Results show that fine‑tuned BERT‑family encoders dominate across almost all scenarios. They achieve macro F1 scores typically above 0.90, latency in the 25‑35 ms range on commodity CPUs/GPUs, and inference costs that are one to two orders of magnitude lower than LLMs (≈ $0.01‑$0.1 per million tokens versus $10‑$30 for LLM APIs). LLMs, even when using few‑shot prompts, lag behind in accuracy (F1 0.78‑0.85), incur substantially higher latency (300‑600 ms due to token‑by‑token generation), and generate recurring usage‑based costs that quickly become prohibitive at scale. Moreover, LLM APIs suffer from variability: provider‑side model updates, pricing changes, and network conditions can alter behavior, undermining reproducibility and auditability—key concerns for regulated or high‑risk applications.
The paper does identify niches where LLMs retain value. In ultra‑low‑data regimes where rapid domain adaptation is needed, a well‑crafted prompt can be deployed without any fine‑tuning effort. For tasks that require generative output beyond a single label (e.g., sentiment with rationale, multi‑label explanations), LLMs’ generative flexibility is advantageous. The authors also explore hybrid architectures—using an encoder for the primary classification and an LLM for post‑processing or confidence calibration—which can achieve points near the Pareto frontier, balancing accuracy, latency, and cost.

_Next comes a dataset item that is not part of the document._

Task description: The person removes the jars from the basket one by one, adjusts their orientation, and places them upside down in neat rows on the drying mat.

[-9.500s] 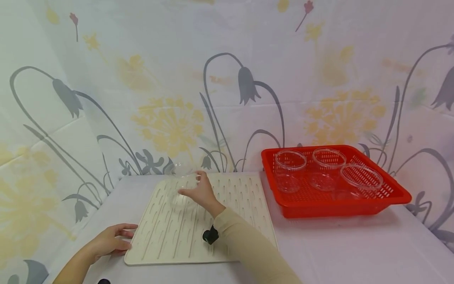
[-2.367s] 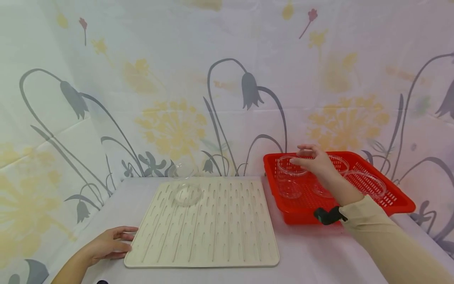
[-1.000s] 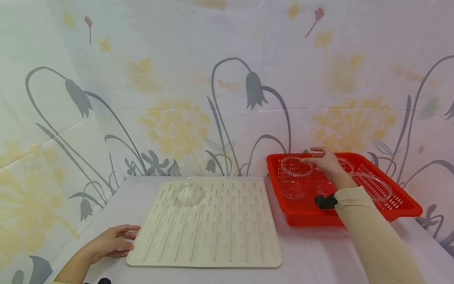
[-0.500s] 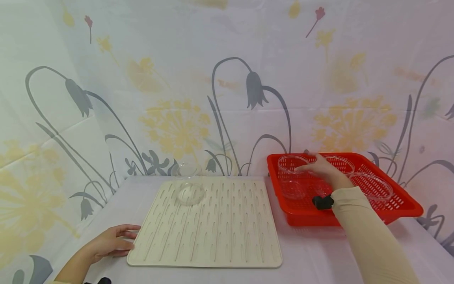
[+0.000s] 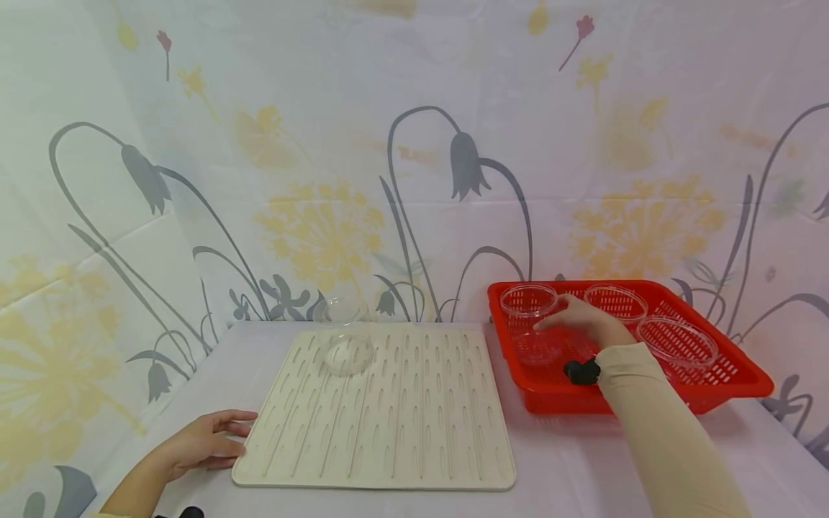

Beyond empirical findings, the authors contribute a reproducible benchmark suite: code, data splits, prompt templates, latency measurement scripts, and cost‑calculation utilities are released publicly. This knowledge artifact is intended to serve as a living decision‑support resource that can be updated as new models, pricing structures, or hardware become available.
In conclusion, the study provides strong evidence that for standard fixed‑label text classification workloads, fine‑tuned encoder models are the most cost‑effective and operationally robust choice. LLMs should be viewed as complementary components—useful for rapid prototyping, generative extensions, or hybrid pipelines—rather than default replacements. The multi‑objective framework and released artifacts give practitioners a concrete methodology to align model selection with real‑world production constraints.